> [Description of the task] Down to the last line, restate the listing below exactly.

========================================

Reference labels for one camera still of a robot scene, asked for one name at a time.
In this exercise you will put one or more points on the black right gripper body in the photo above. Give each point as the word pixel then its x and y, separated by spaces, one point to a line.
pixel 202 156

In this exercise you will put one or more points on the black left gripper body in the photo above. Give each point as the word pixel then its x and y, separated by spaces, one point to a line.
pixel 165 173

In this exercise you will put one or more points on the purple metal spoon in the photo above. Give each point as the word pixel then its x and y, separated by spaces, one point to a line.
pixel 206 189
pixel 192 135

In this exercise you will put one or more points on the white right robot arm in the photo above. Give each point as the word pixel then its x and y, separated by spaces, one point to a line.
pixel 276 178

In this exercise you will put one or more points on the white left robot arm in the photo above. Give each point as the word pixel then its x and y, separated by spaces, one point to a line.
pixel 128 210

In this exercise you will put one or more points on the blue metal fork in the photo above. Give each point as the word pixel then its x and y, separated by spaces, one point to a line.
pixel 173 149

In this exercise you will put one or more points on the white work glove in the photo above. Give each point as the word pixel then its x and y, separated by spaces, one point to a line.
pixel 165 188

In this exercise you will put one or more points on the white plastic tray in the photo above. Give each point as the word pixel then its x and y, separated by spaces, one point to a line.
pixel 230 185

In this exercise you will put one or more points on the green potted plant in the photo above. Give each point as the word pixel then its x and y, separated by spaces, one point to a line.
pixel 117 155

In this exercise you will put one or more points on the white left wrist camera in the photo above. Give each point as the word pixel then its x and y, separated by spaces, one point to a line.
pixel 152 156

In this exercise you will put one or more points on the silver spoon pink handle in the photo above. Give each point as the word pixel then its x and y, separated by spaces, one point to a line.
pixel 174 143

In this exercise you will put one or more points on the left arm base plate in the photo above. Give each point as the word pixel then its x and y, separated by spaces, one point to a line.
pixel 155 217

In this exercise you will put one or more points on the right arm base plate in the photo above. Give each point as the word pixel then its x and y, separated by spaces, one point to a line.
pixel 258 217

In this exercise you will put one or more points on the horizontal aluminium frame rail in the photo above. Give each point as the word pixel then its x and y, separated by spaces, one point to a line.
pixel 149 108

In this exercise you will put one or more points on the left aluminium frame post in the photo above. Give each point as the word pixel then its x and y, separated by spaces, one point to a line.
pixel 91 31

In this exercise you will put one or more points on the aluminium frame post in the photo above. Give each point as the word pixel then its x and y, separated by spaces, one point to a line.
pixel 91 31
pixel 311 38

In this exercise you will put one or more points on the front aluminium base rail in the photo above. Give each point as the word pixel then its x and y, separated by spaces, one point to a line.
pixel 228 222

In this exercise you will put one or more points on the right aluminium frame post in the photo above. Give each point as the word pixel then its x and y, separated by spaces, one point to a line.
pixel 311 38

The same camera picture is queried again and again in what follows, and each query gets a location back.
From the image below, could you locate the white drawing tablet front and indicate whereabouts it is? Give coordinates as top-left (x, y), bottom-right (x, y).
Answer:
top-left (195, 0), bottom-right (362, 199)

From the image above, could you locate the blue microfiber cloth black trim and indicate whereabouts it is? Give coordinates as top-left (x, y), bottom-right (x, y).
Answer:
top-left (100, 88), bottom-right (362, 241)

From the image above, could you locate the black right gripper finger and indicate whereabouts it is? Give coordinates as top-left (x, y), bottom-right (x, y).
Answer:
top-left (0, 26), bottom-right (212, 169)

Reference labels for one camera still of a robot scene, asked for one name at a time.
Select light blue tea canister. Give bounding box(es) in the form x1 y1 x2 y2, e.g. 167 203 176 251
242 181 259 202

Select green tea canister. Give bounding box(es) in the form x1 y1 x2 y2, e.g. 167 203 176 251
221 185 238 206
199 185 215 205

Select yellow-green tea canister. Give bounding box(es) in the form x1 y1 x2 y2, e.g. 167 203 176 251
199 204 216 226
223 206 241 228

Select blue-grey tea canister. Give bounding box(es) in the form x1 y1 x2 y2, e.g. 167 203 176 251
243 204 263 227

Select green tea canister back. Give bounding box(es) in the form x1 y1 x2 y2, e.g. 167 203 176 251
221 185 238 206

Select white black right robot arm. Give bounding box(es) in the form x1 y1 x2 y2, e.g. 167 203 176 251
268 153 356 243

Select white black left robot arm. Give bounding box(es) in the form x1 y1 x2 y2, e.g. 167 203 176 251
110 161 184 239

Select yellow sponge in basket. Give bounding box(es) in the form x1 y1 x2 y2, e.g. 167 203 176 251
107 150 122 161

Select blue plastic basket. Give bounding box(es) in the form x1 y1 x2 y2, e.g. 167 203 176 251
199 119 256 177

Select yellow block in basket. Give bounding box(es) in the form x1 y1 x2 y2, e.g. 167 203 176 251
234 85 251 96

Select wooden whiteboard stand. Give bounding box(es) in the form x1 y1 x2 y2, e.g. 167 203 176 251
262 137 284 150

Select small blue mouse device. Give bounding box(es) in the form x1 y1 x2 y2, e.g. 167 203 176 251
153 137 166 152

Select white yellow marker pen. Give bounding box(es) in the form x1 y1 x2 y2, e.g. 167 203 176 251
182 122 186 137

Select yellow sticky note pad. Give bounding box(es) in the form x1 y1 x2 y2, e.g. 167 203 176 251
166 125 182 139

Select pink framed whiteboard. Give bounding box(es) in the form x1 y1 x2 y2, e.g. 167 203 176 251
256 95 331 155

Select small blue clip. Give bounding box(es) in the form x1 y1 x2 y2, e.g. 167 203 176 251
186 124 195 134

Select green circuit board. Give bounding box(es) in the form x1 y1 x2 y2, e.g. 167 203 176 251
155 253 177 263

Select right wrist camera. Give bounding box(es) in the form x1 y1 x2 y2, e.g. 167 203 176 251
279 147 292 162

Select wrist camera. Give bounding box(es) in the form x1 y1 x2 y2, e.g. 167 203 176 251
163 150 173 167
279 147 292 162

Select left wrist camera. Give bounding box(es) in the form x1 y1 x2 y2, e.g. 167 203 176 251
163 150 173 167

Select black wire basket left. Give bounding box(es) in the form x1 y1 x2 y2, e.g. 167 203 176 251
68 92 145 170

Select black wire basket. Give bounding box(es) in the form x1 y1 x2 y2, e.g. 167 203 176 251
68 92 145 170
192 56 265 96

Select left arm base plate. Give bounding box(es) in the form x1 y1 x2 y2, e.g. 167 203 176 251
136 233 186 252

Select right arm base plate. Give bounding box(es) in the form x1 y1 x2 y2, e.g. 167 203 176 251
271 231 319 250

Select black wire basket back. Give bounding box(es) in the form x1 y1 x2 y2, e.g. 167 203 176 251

========================================

> [Response to the exercise]
Reference labels for one camera still of a robot scene, asked for one name at a time.
In this exercise you will put one or more points on the black right gripper body in the photo above. Give each point as the word pixel then its x and y, separated by spaces, one point to a line.
pixel 202 156

In this exercise you will put one or more points on the black left gripper body in the photo above. Give each point as the word pixel then its x and y, separated by spaces, one point to a line.
pixel 165 173

In this exercise you will put one or more points on the purple metal spoon in the photo above. Give each point as the word pixel then its x and y, separated by spaces, one point to a line.
pixel 206 189
pixel 192 135

In this exercise you will put one or more points on the white right robot arm in the photo above. Give each point as the word pixel then its x and y, separated by spaces, one point to a line.
pixel 276 178

In this exercise you will put one or more points on the white left robot arm in the photo above. Give each point as the word pixel then its x and y, separated by spaces, one point to a line.
pixel 128 210

In this exercise you will put one or more points on the blue metal fork in the photo above. Give each point as the word pixel then its x and y, separated by spaces, one point to a line.
pixel 173 149

In this exercise you will put one or more points on the white work glove in the photo above. Give each point as the word pixel then its x and y, separated by spaces, one point to a line.
pixel 165 188

In this exercise you will put one or more points on the white plastic tray in the photo above. Give each point as the word pixel then its x and y, separated by spaces, one point to a line.
pixel 230 185

In this exercise you will put one or more points on the green potted plant in the photo above. Give each point as the word pixel then its x and y, separated by spaces, one point to a line.
pixel 117 155

In this exercise you will put one or more points on the white left wrist camera in the photo above. Give each point as the word pixel then its x and y, separated by spaces, one point to a line.
pixel 152 156

In this exercise you will put one or more points on the silver spoon pink handle in the photo above. Give each point as the word pixel then its x and y, separated by spaces, one point to a line.
pixel 174 143

In this exercise you will put one or more points on the left arm base plate in the photo above. Give each point as the word pixel then its x and y, separated by spaces, one point to a line.
pixel 155 217

In this exercise you will put one or more points on the right arm base plate in the photo above. Give each point as the word pixel then its x and y, separated by spaces, one point to a line.
pixel 258 217

In this exercise you will put one or more points on the horizontal aluminium frame rail in the photo above. Give each point as the word pixel then its x and y, separated by spaces, one point to a line.
pixel 149 108

In this exercise you will put one or more points on the left aluminium frame post in the photo above. Give each point as the word pixel then its x and y, separated by spaces, one point to a line.
pixel 91 31

In this exercise you will put one or more points on the aluminium frame post in the photo above. Give each point as the word pixel then its x and y, separated by spaces, one point to a line.
pixel 91 31
pixel 311 38

In this exercise you will put one or more points on the front aluminium base rail in the photo above. Give each point as the word pixel then its x and y, separated by spaces, one point to a line.
pixel 228 222

In this exercise you will put one or more points on the right aluminium frame post in the photo above. Give each point as the word pixel then its x and y, separated by spaces, one point to a line.
pixel 311 38

The same camera picture is queried again and again in what follows, and each query gets a location back.
From the image below, could you locate the white drawing tablet front and indicate whereabouts it is? Give coordinates as top-left (x, y), bottom-right (x, y).
Answer:
top-left (195, 0), bottom-right (362, 199)

From the image above, could you locate the blue microfiber cloth black trim and indicate whereabouts it is? Give coordinates as top-left (x, y), bottom-right (x, y).
Answer:
top-left (100, 88), bottom-right (362, 241)

From the image above, could you locate the black right gripper finger and indicate whereabouts it is? Give coordinates as top-left (x, y), bottom-right (x, y).
Answer:
top-left (0, 26), bottom-right (212, 169)

Reference labels for one camera still of a robot scene, asked for one name at a time.
Select light blue tea canister. Give bounding box(es) in the form x1 y1 x2 y2, e.g. 167 203 176 251
242 181 259 202

Select green tea canister. Give bounding box(es) in the form x1 y1 x2 y2, e.g. 167 203 176 251
221 185 238 206
199 185 215 205

Select yellow-green tea canister. Give bounding box(es) in the form x1 y1 x2 y2, e.g. 167 203 176 251
199 204 216 226
223 206 241 228

Select blue-grey tea canister. Give bounding box(es) in the form x1 y1 x2 y2, e.g. 167 203 176 251
243 204 263 227

Select green tea canister back. Give bounding box(es) in the form x1 y1 x2 y2, e.g. 167 203 176 251
221 185 238 206

Select white black right robot arm. Give bounding box(es) in the form x1 y1 x2 y2, e.g. 167 203 176 251
268 153 356 243

Select white black left robot arm. Give bounding box(es) in the form x1 y1 x2 y2, e.g. 167 203 176 251
110 161 184 239

Select yellow sponge in basket. Give bounding box(es) in the form x1 y1 x2 y2, e.g. 167 203 176 251
107 150 122 161

Select blue plastic basket. Give bounding box(es) in the form x1 y1 x2 y2, e.g. 167 203 176 251
199 119 256 177

Select yellow block in basket. Give bounding box(es) in the form x1 y1 x2 y2, e.g. 167 203 176 251
234 85 251 96

Select wooden whiteboard stand. Give bounding box(es) in the form x1 y1 x2 y2, e.g. 167 203 176 251
262 137 284 150

Select small blue mouse device. Give bounding box(es) in the form x1 y1 x2 y2, e.g. 167 203 176 251
153 137 166 152

Select white yellow marker pen. Give bounding box(es) in the form x1 y1 x2 y2, e.g. 167 203 176 251
182 122 186 137

Select yellow sticky note pad. Give bounding box(es) in the form x1 y1 x2 y2, e.g. 167 203 176 251
166 125 182 139

Select pink framed whiteboard. Give bounding box(es) in the form x1 y1 x2 y2, e.g. 167 203 176 251
256 95 331 155

Select small blue clip. Give bounding box(es) in the form x1 y1 x2 y2, e.g. 167 203 176 251
186 124 195 134

Select green circuit board. Give bounding box(es) in the form x1 y1 x2 y2, e.g. 167 203 176 251
155 253 177 263

Select right wrist camera. Give bounding box(es) in the form x1 y1 x2 y2, e.g. 167 203 176 251
279 147 292 162

Select wrist camera. Give bounding box(es) in the form x1 y1 x2 y2, e.g. 167 203 176 251
163 150 173 167
279 147 292 162

Select left wrist camera. Give bounding box(es) in the form x1 y1 x2 y2, e.g. 167 203 176 251
163 150 173 167

Select black wire basket left. Give bounding box(es) in the form x1 y1 x2 y2, e.g. 167 203 176 251
68 92 145 170

Select black wire basket. Give bounding box(es) in the form x1 y1 x2 y2, e.g. 167 203 176 251
68 92 145 170
192 56 265 96

Select left arm base plate. Give bounding box(es) in the form x1 y1 x2 y2, e.g. 167 203 176 251
136 233 186 252

Select right arm base plate. Give bounding box(es) in the form x1 y1 x2 y2, e.g. 167 203 176 251
271 231 319 250

Select black wire basket back. Give bounding box(es) in the form x1 y1 x2 y2, e.g. 167 203 176 251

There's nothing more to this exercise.